Le 31 mars 2016, les parties signent l'acte définitif de cession. Les comptes de l'année 2015 n'étant pas arrêtés à cette date, un prix provisoire est fixé, le prix définitif devant être fixé après la communication du chiffre d'affaires de référence.
Après communication des données comptables, un désaccord survient entre les parties sur le chiffre d'affaires de l'année 2015. Conformément aux stipulations contractuelles, les parties désignent d'un commun accord un « expert » qui procède à l'évaluation du chiffre d'affaires total annuel.
Les parties étant également en désaccord sur le montant des retraitements à effectuer, la société cédante assigne devant le tribunal de commerce la société cessionnaire afin de solliciter, à titre principal, la fixation définitive du prix et la condamnation du cessionnaire à lui payer le solde lui restant dû et, à titre subsidiaire, une expertise judiciaire pour fixer le prix définitif par application du mécanisme de calcul stipulé au contrat.
Pour dire la vente arrêtée au prix de 1 035 820 euros et rejeter l'ensemble des demandes de la société cédante, la cour d'appel, après avoir relevé que l' « expert » désigné d'un commun accord par les parties, conformément au contrat, avait fixé le chiffre d'affaires annuel à la somme de 1 471 682 euros, procède au retraitement de cette somme en déduisant notamment, ainsi que le prévoit l'acte de vente, les ventes hors comptoir, qu'il évalue à la somme de 53 000 euros, pour aboutir à un prix de vente de 1 297 347 euros.
La Cour de cassation désavoue les juges du fond.

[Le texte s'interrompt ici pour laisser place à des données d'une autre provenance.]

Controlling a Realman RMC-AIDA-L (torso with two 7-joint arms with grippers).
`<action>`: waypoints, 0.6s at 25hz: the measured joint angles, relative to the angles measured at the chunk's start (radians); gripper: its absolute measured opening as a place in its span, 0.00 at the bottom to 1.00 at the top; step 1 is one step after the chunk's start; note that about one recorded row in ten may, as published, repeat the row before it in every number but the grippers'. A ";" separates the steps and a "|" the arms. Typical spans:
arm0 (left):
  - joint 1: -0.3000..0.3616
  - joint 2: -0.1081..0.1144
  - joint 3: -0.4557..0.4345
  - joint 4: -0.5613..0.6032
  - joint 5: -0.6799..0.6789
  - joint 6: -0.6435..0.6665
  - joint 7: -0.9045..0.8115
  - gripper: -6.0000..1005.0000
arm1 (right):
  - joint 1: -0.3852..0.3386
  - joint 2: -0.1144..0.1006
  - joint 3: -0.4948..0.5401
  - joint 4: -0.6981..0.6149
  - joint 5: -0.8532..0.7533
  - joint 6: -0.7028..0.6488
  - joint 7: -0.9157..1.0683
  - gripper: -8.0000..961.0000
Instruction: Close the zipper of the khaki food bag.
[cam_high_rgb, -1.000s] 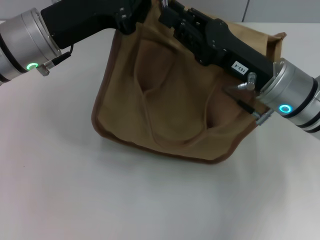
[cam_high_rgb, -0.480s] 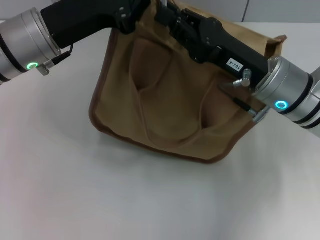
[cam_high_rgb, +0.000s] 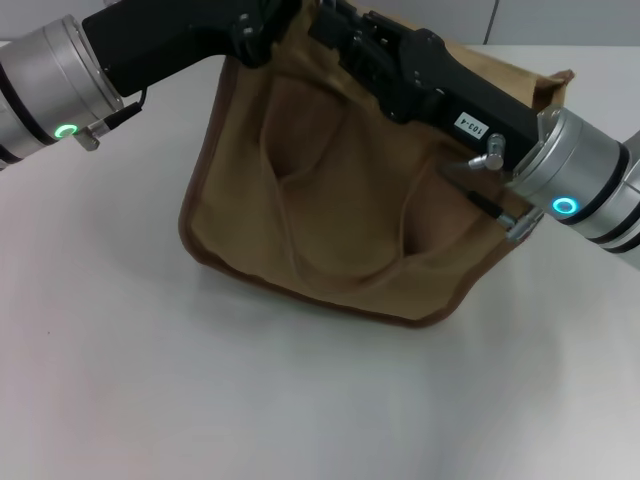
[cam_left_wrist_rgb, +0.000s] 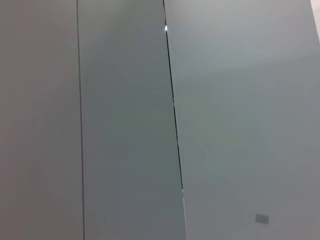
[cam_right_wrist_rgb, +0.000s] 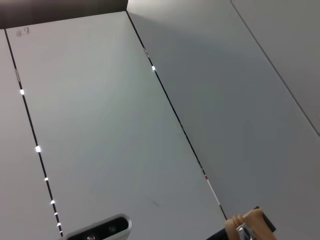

La cour d'appel a violé les articles 1591 (le prix de la vente doit être déterminé et désigné par les parties) et 1592 (il peut cependant être laissé à l'estimation d'un tiers) du Code civil, dont il résulte que le juge ne peut procéder à la fixation du prix de la vente.
Dès lors, le tribunal ne pouvait chiffrer lui-même, pour déterminer le prix de cession, le montant des éléments à retrancher du chiffre d'affaires annuel, montant sur lequel les parties étaient en désaccord.